To test it at http://www.w3.org/2001/03/webdata/xsv: enter the URLs for these files in the form:

http://www.cs.umb.edu/cs639/validate-ns/address.xml http://www.cs.umb.edu/cs639/validate-ns/address.xsd

Linkage to Schema from XML: done with global attributes

Recall book2.xml, with its linkage to schema. This is done with the help of the XMLInstance namespace, another standard namespace, and its global attribute noNamespaceSchemaLocation:

<?xml version="1.0" encoding="ISO-8859-1"?>

<book xsi:noNamespaceSchemaLocation="book.xsd"

xmlns:xsi="http://www.w3.org/2001/XMLSchema-instance">

<title>Data on the Web</title> ...

This is an example of a global attribute (noNamespaceSchemaLocation) that doesn’t need to be in the schema, since it’s part of the infrastructure.

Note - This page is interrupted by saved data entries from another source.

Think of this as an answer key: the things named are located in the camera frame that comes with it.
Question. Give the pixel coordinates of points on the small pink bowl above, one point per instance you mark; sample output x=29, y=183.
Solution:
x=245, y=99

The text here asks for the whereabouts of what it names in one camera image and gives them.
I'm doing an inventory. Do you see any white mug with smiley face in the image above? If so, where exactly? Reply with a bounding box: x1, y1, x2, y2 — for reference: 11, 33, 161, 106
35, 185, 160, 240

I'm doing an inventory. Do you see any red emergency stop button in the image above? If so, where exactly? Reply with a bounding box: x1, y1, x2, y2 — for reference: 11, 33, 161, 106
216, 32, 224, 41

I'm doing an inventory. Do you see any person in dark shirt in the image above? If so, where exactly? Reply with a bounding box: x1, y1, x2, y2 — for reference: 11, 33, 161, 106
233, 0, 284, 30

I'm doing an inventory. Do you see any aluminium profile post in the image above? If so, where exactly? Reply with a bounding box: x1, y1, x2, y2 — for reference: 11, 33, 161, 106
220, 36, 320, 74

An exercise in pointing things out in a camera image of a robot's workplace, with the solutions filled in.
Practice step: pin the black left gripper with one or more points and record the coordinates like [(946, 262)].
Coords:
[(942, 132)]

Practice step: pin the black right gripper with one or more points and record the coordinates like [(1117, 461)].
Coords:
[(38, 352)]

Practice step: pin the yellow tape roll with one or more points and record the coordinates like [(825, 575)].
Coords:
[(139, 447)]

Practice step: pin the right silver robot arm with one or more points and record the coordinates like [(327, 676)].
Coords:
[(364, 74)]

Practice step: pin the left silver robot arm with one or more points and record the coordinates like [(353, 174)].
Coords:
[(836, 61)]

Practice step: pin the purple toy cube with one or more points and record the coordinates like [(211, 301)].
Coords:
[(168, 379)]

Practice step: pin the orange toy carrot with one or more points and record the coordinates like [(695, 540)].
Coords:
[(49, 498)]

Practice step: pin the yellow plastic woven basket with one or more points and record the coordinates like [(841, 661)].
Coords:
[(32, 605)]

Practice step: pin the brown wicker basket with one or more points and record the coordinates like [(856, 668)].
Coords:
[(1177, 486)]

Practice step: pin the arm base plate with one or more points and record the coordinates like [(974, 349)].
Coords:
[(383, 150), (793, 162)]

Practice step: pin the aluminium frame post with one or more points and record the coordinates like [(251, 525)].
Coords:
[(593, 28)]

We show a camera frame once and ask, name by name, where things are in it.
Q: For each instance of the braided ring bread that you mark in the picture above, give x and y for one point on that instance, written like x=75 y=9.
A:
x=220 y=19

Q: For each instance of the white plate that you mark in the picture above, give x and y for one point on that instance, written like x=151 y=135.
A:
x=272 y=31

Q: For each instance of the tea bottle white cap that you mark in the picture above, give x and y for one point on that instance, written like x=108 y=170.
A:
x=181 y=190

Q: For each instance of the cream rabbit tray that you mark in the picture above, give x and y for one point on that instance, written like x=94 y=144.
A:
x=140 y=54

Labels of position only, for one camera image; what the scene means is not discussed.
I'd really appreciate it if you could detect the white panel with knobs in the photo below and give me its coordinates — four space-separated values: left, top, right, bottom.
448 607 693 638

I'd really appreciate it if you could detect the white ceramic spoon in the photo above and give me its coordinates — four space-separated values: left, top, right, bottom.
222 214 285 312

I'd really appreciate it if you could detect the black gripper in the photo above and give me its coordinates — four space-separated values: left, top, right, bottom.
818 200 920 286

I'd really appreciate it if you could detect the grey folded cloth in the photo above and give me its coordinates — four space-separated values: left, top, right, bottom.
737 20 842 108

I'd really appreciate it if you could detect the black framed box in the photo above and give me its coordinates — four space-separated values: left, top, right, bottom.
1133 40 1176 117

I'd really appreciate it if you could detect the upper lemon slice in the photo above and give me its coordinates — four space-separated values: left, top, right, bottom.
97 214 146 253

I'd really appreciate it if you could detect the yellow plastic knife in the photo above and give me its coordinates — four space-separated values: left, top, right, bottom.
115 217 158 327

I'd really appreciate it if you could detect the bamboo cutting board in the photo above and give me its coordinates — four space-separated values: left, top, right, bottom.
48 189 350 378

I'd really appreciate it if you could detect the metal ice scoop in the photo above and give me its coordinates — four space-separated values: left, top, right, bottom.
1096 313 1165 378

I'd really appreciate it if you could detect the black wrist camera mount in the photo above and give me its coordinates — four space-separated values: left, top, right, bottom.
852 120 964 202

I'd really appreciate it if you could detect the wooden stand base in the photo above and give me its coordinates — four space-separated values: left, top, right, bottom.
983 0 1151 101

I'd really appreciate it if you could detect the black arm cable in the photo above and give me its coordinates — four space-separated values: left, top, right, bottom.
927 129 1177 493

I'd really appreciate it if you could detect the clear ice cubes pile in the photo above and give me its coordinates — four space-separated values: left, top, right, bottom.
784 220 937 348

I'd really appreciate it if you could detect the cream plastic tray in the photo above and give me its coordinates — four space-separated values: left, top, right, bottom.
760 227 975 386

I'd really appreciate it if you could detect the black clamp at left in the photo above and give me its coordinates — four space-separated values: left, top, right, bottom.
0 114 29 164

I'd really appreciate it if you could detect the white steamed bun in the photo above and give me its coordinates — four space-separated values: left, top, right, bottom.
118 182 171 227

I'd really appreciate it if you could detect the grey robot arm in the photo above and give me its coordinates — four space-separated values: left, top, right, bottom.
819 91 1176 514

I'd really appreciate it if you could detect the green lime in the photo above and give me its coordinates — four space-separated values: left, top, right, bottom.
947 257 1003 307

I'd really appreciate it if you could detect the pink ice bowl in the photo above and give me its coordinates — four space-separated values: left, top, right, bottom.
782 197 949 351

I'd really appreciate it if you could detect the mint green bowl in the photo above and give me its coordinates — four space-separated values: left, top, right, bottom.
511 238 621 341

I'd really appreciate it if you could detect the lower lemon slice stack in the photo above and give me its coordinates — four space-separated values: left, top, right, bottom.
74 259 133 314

Here the xsi prefix for the XML instance NS is set up with the xmlns:xsi=”URI_of_XMLInstance”. By XML instance we mean the XML document itself, rather than the schema. The XML document needs to point to its schema, which it does with the help of the XSI namespace.

Obviously we need a different construct for the XSD linkage for the case of NS+XSD

· Without namespace: xsi:noNamespaceSchemaLocation with value “URL”

· With namespace: xsi:schemaLocation with value “URI URL”, two URL-syntax strings separated by whitespace, the first for the namespace URI and the second for the schema’s URL.

Example of second form: address.xml above.